Who should setup access in the ERP (Financial Application)?
As an IT auditor for local governments, one of the most often asked questions I get during audits is this: “Who should setup user access in the financial application?” There is a debate concerning whether it should be IT or finance staff that creates accounts and is involved with setting up access. My answer, as with many professional questions is, “it depends”. Specifically, it depends upon other controls that might be in place. What I like to do with clients is walk them through the needs and risks to help them design and understand the process they come up with.

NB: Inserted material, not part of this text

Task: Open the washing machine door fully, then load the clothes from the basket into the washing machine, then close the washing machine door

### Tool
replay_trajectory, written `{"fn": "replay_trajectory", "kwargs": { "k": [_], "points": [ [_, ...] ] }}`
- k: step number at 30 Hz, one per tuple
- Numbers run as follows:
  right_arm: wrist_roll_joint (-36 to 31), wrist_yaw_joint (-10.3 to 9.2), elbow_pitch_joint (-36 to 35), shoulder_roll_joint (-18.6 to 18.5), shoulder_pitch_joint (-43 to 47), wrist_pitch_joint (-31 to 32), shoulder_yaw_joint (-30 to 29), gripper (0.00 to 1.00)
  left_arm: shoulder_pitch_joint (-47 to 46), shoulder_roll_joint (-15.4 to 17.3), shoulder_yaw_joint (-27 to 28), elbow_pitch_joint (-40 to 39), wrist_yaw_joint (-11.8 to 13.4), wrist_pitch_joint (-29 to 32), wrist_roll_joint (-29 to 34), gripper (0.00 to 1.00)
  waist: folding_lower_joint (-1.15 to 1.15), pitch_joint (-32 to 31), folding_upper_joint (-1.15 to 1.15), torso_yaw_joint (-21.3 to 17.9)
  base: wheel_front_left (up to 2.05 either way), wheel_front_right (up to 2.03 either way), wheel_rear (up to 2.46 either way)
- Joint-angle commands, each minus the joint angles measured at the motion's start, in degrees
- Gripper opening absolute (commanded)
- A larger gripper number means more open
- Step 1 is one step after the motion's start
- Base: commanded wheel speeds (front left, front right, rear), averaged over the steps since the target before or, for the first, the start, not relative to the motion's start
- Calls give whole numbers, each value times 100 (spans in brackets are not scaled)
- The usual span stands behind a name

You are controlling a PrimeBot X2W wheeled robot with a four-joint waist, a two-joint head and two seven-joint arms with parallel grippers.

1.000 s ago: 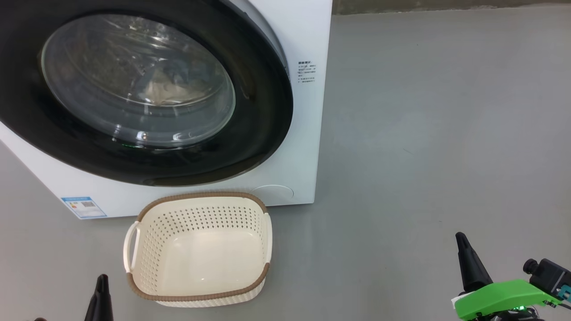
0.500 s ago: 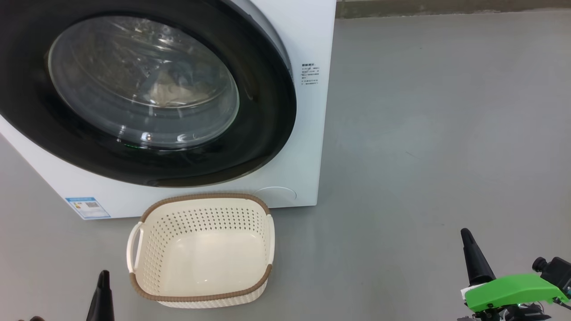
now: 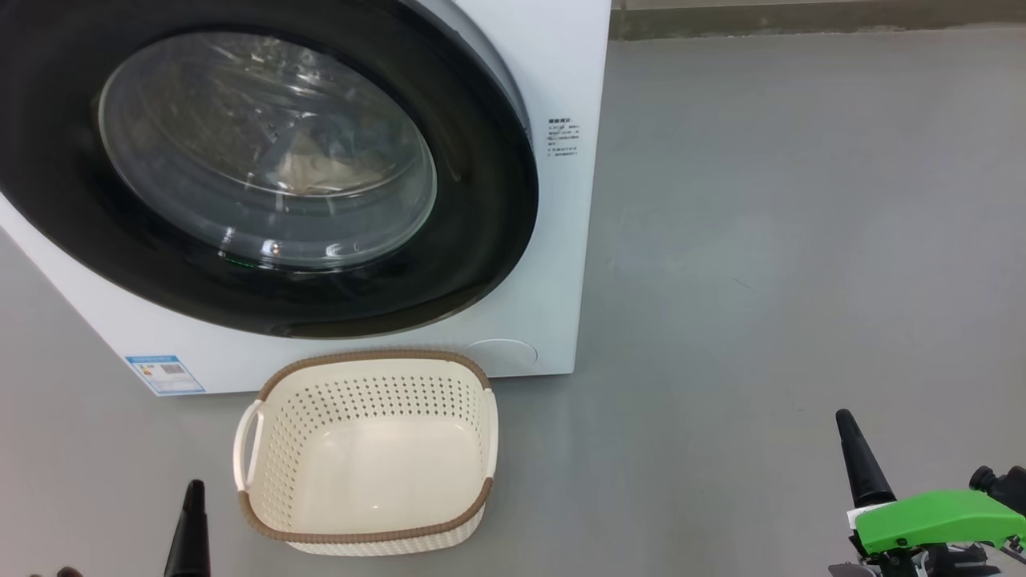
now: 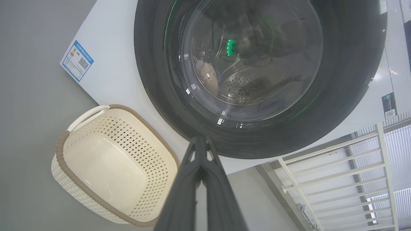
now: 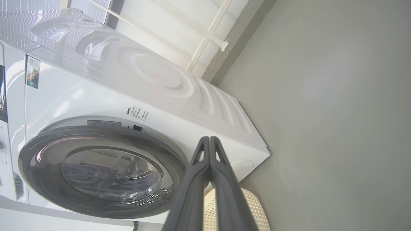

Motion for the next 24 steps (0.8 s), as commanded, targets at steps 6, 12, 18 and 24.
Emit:
{"fn": "replay_trajectory", "kwargs": {
  "k": [6, 12, 18, 24],
  "points": [
    [448, 5, -181, -47, -282, 120, 5, 0, -293, 35, 159, -189, 2, 121, -464, 0, 0, -23, 0, 24, 0, 0, 0],
    [808, 4, -196, -39, -304, 222, -45, 0, -331, 3, 177, -198, 2, 223, -822, 0, 0, -45, 0, 46, 0, 0, 0],
    [1165, 4, -211, -30, -325, 324, -94, 0, -368, -29, 195, -206, 2, 323, -1178, 0, 0, -67, 0, 69, 0, 0, 0],
    [1463, 3, -224, -23, -343, 410, -136, 0, -400, -56, 209, -214, 2, 407, -1477, 0, 0, -86, 0, 87, 0, 0, 0]
  ]
}}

Let’s walk thought the logic and see what the best answer for your organization may be.
This is a summary of a talk I recently gave at the 2019 CSMFO conference in Palm Springs.
The goal in access control is to control access to the financial system so that malicious factors do not cause the system to be unavailable, violate the integrity of the system or data, or expose any sensitive or confidential information. We want to ensure the financial system and the data in it maintain integrity, availability, and confidentiality. To do that we need to control access to the system and limit what users of the system can do with a principle we call ‘least access’. The principle of least access is to limit access to only what is necessary for users to perform their job functions. For example, if in their job function they do not need to print checks, they should not be granted that level of access or permission.
I will start with a very common practice. I often see account creation and permissions set on accounts by finance staff. The rationale is that it is easier for finance staff to setup the account because they understand the permissions needed to maintain separation of duties within financial functions and processes. The figure below illustrates this process.
The weakness of this process is the person or people in finance that have that administration/root privileges in the financial application can always setup accounts, change permissions, and delete logs. Essentially the account with administration privileges can perform any function within the financial application including covering up their actions. There is no real separation of duties for financial functions within this scenario. Anyone with administrator privileges on the financial application will be a suspect in an investigation.
Another common scenario is one I like to call “pseudo two-man control”. You are probably familiar with the two-man rule from movies involving nuclear missile launches, where it takes two people to punch in codes and turn two separate keys to initiate a launch. I call it ‘pseudo’ because it appears to be a two-man rule, but it is not. The typical scenario is where IT will provision an account and then the account will show up in the financial application. There are a few different ways this can happen. Once the account is created then someone in finance will set the appropriate permissions for the account. This is a pseudo two-man control because it does not take two people to create an account or two people to set permissions. (It would be nice if developers would add controls like this.)
In this scenario it is possible for the person in finance to change permissions on an account or possibly hijack another person’s account to do whatever nefarious deeds they have in mind. Often within the financial application the ability to change user permissions comes with permissions to delete audit/event logs. If not, the person could easily assign permissions to themselves. Another aspect that needs to be covered is that with the ability to change permissions often comes permission to reset passwords for users. In this case the person in finance with these privileges can hijack another person’s account to try to cover up their actions or make it look like someone else did the deed. If investigators come in the person with these privileges will automatically be a suspect.
In general, this IT scenario is separated from all financial functions. Although there may be alternative ways for IT to gain access. It depends upon the financial application’s controls. I have an illustration of the process below.
Another process I often see is where a request is made to IT for an account to be added or a change in permission and then it is reviewed by the finance staff. This is good for the finance staff as it ensures separation of duties on the financial side. However, the weakness is that IT still has total control and no provision for someone to check to see if IT has made any changes. In theory, a malicious IT user could make changes to the vendors, create user accounts, or grant themselves access for any financial function. See process outline below.
For the best solution we need to add oversight to the process. The best way to do it is to have a helpdesk request for any account creation or modification along with audit logging. An independent person, internal audit, or security, can review the audit logs to ensure that only the requested changes have been made and no other unknown changes are made. This sounds easy but can become challenging because IT can often delete or possibly alter logs. So controls need to be put in place to ensure the integrity and availability of the audit logs.
One note about the audit logs. Logging needs to be done in the financial application, on the data base, on the operating system, and the virtual environment. Often IT can make changes that do not appear in the financial applications logs.
Why do all this? For one, IT should seek 100% transparency and the ability to demonstrate that IT staff did not make any alterations to any financial information. Another reason, is because it is good internal control structure that will help reduce the risk of fraud. A good control environment only serves to benefit an organization. Poor controls leave the doors open for potential fraud.